つまり戦闘や生命維持に関係ないものは一切有していないため、普通の生き物なら備わっているだろう消化器系や呼吸器等がないのである。
恐らくエンボルゲイノから漏れ出している臓器は、生体性の発電機やバッテリーのようなものだろう。
そして俺は魔獣に向けて、六千度にも及ぶ超高熱火炎を吐きかけた。
「ピィギャアァァァァ!!」
高熱すぎるがゆえに真っ白な炎に包まれるエンボルゲイノは断末魔を轟かせた。
しかし肉体構造が砕けたために身動きがとれず苦痛で暴れることはできない、あとおとなしく周囲の草木や土壌とともに焼かれるのみだ。
「てめえらの精強な生命力と強靭な耐久力と驚異的な再生能力のせいで完全に消すには中々に骨が折れるぜ」
個体差はあれど、その凄まじい生命力と回復力があるため魔獣や超獣を死滅させるにはそれなりに手段が求められる。
高エネルギーを持ってして粉微塵に粉砕するか、あるいは……。
「高熱で持続的に焼くかだ。再生を上回る速度で細胞を破壊すれば、焼き尽くせると言うことだ」
エンボルゲイノが消し炭になって一時間程経過した。目の前の黒い塊からは、もう生命反応はない。
やはりその巨体ゆえに焼き尽くすのにはだいぶ時間を要した。日が沈みかけている。
魔獣が倒されたことでスチームジャガーの住民兼職員達は安堵して各々に作業をしている。

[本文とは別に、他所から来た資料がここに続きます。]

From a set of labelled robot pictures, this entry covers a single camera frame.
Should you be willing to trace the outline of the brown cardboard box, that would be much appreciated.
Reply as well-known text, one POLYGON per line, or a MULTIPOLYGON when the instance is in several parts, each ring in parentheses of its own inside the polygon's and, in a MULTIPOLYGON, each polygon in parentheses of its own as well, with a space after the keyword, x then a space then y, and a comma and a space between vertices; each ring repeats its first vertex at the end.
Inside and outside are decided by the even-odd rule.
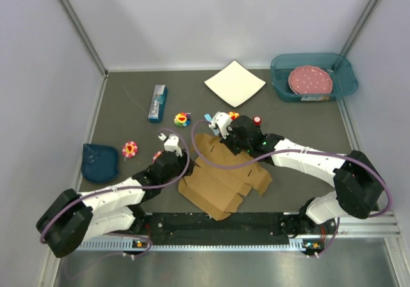
MULTIPOLYGON (((200 153, 217 165, 239 165, 252 159, 244 152, 232 154, 216 136, 198 134, 195 142, 200 153)), ((272 182, 270 173, 259 163, 226 170, 208 165, 200 157, 195 162, 193 173, 180 180, 178 191, 216 221, 235 213, 252 189, 263 195, 272 182)))

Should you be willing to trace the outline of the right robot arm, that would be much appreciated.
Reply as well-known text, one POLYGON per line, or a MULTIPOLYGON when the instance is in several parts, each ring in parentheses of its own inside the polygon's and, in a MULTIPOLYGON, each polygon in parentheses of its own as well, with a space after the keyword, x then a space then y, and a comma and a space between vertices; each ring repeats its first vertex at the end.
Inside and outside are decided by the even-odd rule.
POLYGON ((280 135, 264 134, 260 123, 245 115, 232 117, 218 112, 210 126, 218 130, 220 142, 235 155, 246 152, 254 161, 290 168, 333 187, 331 193, 308 200, 300 209, 299 226, 307 233, 334 218, 369 218, 384 191, 381 176, 361 151, 318 151, 280 135))

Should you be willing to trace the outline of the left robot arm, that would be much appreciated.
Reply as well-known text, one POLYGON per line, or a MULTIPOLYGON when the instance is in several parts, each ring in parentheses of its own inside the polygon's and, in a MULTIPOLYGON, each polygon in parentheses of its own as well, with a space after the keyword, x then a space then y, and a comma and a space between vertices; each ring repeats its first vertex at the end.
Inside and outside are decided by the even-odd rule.
POLYGON ((118 184, 89 192, 65 190, 36 223, 40 243, 63 258, 96 236, 114 231, 139 233, 145 226, 140 205, 191 175, 194 167, 189 152, 163 151, 146 169, 118 184))

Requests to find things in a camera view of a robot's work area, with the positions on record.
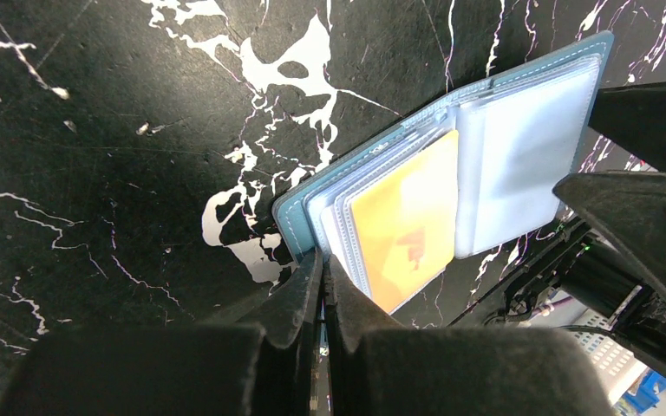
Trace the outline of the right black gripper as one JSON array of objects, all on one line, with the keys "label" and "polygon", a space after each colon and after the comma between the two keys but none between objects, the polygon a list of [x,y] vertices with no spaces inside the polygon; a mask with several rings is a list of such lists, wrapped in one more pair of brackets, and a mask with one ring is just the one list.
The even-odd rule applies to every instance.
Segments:
[{"label": "right black gripper", "polygon": [[645,282],[584,220],[574,218],[509,274],[485,323],[526,322],[562,290],[603,318],[573,324],[571,331],[616,341],[666,378],[666,173],[574,173],[553,192]]}]

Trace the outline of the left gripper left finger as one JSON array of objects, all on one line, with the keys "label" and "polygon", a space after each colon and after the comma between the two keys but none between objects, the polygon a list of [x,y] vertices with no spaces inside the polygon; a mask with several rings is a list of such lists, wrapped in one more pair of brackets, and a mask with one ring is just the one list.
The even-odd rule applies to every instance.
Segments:
[{"label": "left gripper left finger", "polygon": [[307,415],[319,327],[317,250],[235,322],[82,328],[40,340],[0,415]]}]

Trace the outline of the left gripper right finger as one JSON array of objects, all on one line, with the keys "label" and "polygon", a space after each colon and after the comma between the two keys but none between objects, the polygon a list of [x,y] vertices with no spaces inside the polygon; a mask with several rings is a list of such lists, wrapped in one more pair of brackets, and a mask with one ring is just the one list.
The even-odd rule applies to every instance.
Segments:
[{"label": "left gripper right finger", "polygon": [[417,329],[323,267],[335,415],[609,415],[587,355],[551,328]]}]

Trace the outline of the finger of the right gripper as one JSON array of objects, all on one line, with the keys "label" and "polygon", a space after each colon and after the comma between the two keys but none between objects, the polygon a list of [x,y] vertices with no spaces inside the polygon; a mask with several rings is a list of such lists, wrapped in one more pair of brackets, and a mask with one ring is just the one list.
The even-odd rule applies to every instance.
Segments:
[{"label": "finger of the right gripper", "polygon": [[588,126],[666,172],[666,81],[600,89]]}]

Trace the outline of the orange credit card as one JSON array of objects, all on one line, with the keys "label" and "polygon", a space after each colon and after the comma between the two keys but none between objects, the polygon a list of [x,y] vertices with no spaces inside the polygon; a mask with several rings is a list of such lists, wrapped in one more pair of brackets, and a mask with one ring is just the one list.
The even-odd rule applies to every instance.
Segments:
[{"label": "orange credit card", "polygon": [[370,296],[387,313],[454,258],[458,141],[446,133],[343,202]]}]

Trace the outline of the blue leather card holder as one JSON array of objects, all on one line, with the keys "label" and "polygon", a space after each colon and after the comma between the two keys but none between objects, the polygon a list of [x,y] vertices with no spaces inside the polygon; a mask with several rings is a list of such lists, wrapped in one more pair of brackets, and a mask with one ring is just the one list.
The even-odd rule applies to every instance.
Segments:
[{"label": "blue leather card holder", "polygon": [[454,259],[550,223],[576,166],[613,34],[445,94],[272,206],[291,255],[335,257],[395,312]]}]

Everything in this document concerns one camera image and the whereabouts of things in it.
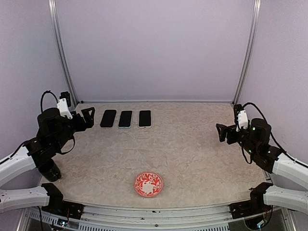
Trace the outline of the black phone case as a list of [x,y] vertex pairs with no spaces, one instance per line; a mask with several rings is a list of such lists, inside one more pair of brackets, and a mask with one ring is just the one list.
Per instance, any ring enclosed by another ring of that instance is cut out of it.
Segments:
[[105,110],[100,122],[100,127],[111,128],[114,124],[115,116],[116,116],[116,110],[114,109]]

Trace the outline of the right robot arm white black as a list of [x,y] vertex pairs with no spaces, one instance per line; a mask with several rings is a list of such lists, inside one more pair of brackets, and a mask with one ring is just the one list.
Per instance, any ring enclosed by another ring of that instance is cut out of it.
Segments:
[[[216,124],[220,142],[238,143],[243,153],[250,155],[250,161],[269,174],[282,176],[296,184],[308,187],[308,167],[283,153],[282,149],[271,146],[271,126],[261,118],[254,118],[247,127]],[[308,193],[280,188],[263,182],[250,192],[250,199],[244,209],[255,214],[279,206],[304,214],[308,212]]]

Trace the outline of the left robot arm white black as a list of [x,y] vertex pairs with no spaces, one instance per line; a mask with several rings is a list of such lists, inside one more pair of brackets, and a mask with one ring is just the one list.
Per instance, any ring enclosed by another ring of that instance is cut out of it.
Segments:
[[[94,125],[94,107],[74,113],[72,118],[61,116],[58,108],[49,108],[38,116],[36,137],[22,143],[12,154],[0,161],[0,184],[4,185],[15,177],[35,168],[54,167],[53,157],[62,154],[62,148],[74,139],[74,133],[85,131]],[[44,211],[62,214],[67,210],[63,194],[52,183],[0,192],[2,213],[40,206]]]

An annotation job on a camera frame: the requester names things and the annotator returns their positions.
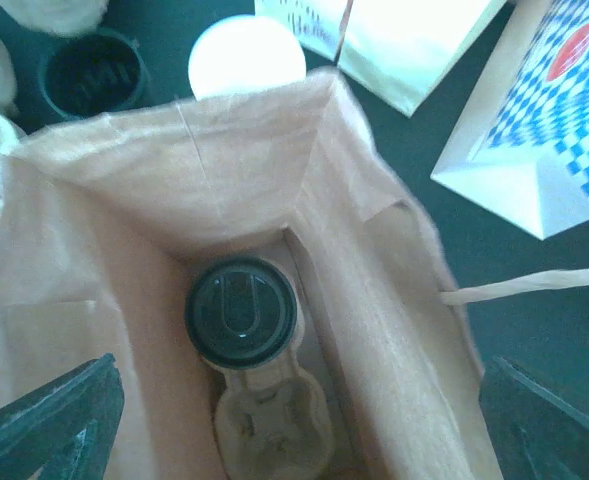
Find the white paper cup stack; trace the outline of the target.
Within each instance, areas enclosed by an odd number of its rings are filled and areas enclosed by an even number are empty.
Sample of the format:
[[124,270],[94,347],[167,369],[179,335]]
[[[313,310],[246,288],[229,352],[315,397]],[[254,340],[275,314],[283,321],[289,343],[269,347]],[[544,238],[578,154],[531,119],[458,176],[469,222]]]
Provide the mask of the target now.
[[255,92],[303,80],[303,49],[285,26],[263,16],[235,15],[209,26],[188,59],[193,96]]

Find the black cup lid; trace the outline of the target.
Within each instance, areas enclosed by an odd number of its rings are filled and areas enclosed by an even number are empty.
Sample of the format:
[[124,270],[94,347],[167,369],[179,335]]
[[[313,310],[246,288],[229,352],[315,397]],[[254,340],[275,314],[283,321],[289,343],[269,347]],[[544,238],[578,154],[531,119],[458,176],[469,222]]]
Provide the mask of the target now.
[[232,256],[208,266],[196,279],[184,319],[205,360],[246,370],[288,347],[297,313],[295,292],[279,268],[259,257]]

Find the blue patterned paper bag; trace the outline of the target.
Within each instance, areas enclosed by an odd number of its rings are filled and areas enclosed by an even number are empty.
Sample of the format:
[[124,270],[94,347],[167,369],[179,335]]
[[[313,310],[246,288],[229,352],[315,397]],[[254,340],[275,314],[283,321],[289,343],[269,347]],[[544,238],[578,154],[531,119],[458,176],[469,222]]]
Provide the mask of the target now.
[[538,239],[589,220],[589,1],[516,4],[431,177]]

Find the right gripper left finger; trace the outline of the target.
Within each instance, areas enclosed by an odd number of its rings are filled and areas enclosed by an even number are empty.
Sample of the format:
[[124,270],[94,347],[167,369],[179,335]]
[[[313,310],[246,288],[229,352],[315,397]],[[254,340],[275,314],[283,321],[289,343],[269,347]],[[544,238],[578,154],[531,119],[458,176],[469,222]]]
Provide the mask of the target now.
[[0,408],[0,479],[102,479],[123,409],[110,353]]

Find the brown kraft paper bag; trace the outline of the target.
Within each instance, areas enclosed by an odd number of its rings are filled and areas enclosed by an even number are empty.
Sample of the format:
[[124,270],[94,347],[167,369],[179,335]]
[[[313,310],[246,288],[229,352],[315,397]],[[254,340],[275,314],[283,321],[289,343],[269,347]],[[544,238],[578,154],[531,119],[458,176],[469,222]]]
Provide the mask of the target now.
[[340,479],[497,479],[466,303],[589,286],[589,269],[459,289],[339,73],[58,124],[3,165],[0,408],[110,353],[111,479],[221,479],[214,378],[187,337],[198,266],[284,240],[353,447]]

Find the stacked pulp cup carriers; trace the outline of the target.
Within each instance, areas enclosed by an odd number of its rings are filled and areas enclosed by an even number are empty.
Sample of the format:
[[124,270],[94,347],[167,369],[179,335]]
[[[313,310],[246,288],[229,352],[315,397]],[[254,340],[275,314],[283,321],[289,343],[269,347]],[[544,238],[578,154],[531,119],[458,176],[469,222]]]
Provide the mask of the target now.
[[63,38],[95,30],[108,5],[108,0],[0,0],[0,7],[19,25]]

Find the brown pulp cup carrier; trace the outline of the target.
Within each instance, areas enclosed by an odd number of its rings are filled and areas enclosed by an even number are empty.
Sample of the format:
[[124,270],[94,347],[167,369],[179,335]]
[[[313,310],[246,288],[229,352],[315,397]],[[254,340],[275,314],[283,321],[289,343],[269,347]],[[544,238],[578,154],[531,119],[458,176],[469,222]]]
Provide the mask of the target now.
[[285,350],[246,370],[216,366],[198,352],[225,382],[215,407],[214,427],[231,479],[316,479],[333,455],[325,392],[300,365],[305,320],[293,282],[283,273],[291,282],[298,307],[295,332]]

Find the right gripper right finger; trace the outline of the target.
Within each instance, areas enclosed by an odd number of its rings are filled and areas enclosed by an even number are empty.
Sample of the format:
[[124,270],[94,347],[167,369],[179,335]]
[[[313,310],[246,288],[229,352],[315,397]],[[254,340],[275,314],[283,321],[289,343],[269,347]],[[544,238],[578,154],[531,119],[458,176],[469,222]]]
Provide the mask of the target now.
[[589,397],[494,357],[479,404],[505,479],[589,479]]

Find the black paper cup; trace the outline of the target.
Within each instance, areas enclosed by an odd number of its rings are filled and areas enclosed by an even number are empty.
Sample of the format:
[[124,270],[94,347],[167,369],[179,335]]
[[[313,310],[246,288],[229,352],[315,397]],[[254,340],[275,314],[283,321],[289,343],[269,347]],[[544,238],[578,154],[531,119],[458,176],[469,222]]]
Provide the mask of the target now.
[[61,44],[41,62],[40,91],[66,120],[154,104],[149,71],[132,40],[100,28]]

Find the cream paper bag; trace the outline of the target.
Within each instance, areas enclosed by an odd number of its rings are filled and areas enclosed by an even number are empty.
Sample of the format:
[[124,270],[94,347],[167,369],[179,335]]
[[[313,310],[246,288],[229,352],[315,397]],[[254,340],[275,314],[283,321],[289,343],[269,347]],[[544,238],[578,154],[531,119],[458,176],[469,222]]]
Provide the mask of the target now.
[[338,68],[411,117],[503,1],[354,1]]

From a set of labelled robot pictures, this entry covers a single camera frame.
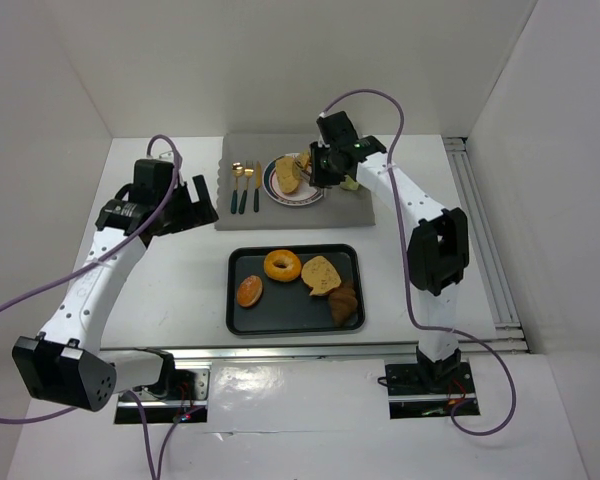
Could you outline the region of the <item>small bread slice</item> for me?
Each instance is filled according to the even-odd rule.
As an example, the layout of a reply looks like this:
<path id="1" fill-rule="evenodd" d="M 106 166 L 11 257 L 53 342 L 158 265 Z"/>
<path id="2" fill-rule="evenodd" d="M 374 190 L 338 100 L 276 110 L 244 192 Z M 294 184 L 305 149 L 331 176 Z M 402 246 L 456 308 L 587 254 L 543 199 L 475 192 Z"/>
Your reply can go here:
<path id="1" fill-rule="evenodd" d="M 299 153 L 294 158 L 294 164 L 301 171 L 308 171 L 310 169 L 310 164 L 311 164 L 311 155 L 310 155 L 310 152 L 309 151 L 304 151 L 302 153 Z"/>

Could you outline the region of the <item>large oval bread slice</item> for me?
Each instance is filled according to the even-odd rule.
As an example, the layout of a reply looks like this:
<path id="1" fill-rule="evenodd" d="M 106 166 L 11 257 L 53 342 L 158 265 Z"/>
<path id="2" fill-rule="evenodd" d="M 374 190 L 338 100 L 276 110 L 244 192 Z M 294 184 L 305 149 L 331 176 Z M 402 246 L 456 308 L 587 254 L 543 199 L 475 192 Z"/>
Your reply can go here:
<path id="1" fill-rule="evenodd" d="M 280 191 L 290 195 L 296 192 L 302 183 L 302 177 L 295 158 L 283 156 L 275 161 L 276 178 Z"/>

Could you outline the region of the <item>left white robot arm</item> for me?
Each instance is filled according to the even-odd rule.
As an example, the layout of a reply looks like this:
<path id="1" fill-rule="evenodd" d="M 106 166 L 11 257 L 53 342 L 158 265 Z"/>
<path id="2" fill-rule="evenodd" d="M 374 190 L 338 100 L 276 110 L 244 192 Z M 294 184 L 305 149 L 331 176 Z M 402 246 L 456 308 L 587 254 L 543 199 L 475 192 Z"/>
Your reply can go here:
<path id="1" fill-rule="evenodd" d="M 168 161 L 136 161 L 132 182 L 99 212 L 85 272 L 38 334 L 19 337 L 12 349 L 30 396 L 93 412 L 127 390 L 167 397 L 177 378 L 171 354 L 154 348 L 103 353 L 102 336 L 151 240 L 217 219 L 203 176 L 186 182 Z"/>

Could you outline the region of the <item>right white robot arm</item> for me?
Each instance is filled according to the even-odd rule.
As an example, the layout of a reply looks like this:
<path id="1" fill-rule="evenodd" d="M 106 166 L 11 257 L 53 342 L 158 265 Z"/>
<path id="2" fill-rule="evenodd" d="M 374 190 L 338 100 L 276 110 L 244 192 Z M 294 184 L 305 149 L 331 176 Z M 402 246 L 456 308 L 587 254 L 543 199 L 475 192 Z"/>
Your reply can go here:
<path id="1" fill-rule="evenodd" d="M 417 294 L 416 301 L 407 299 L 407 310 L 420 332 L 418 373 L 438 383 L 461 362 L 455 327 L 459 283 L 469 264 L 467 216 L 431 198 L 393 162 L 393 149 L 359 136 L 345 112 L 321 113 L 317 126 L 310 184 L 326 188 L 351 178 L 396 213 L 406 293 Z"/>

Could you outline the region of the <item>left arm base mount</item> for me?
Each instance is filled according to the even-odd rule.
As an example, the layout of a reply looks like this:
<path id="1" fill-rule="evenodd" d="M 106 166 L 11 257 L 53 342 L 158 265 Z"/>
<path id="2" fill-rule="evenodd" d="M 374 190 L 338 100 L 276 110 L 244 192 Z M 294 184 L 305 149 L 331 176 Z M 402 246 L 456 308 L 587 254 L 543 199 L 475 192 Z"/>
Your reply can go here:
<path id="1" fill-rule="evenodd" d="M 116 370 L 114 423 L 139 425 L 207 421 L 210 369 L 177 367 L 172 353 L 153 348 L 103 353 Z"/>

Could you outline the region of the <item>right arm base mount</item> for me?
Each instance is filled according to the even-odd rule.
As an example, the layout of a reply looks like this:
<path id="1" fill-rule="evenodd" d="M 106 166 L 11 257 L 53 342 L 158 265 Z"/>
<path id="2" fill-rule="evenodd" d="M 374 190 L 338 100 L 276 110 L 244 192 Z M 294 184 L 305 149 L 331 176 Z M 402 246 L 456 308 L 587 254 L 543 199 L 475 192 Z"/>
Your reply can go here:
<path id="1" fill-rule="evenodd" d="M 384 356 L 384 372 L 376 382 L 388 398 L 391 420 L 479 416 L 480 406 L 470 363 L 459 367 L 442 380 L 424 379 L 414 355 Z"/>

俺がレーザーで切断した魔獣の電撃触手の周囲には規制線が張られ、防護服を着込んだ人達が細胞サンプルの採取をしていた。
作業をしているのは、全員が権限を持つ上級職員だ。
星外魔獣は存在事態が超機密なわけだ。なら、それらの件に関われるのは相当な権利と信用を持つ研究員のみ絞られるのは当然と言える。
「ムラトくん、ありがとう助かったわ」
そしてこの街の最高権威の一人であるマエラさんが俺を見上げて来た。
制御室にマイルさんとともに閉じ込められていたそうだが、無事に助け出されたらしい。
「いえ、礼には及びません。これが俺達の仕事ですから」
そう返すと、彼女は振り返りエンボルゲイノの焼き尽くされた死体を見やる。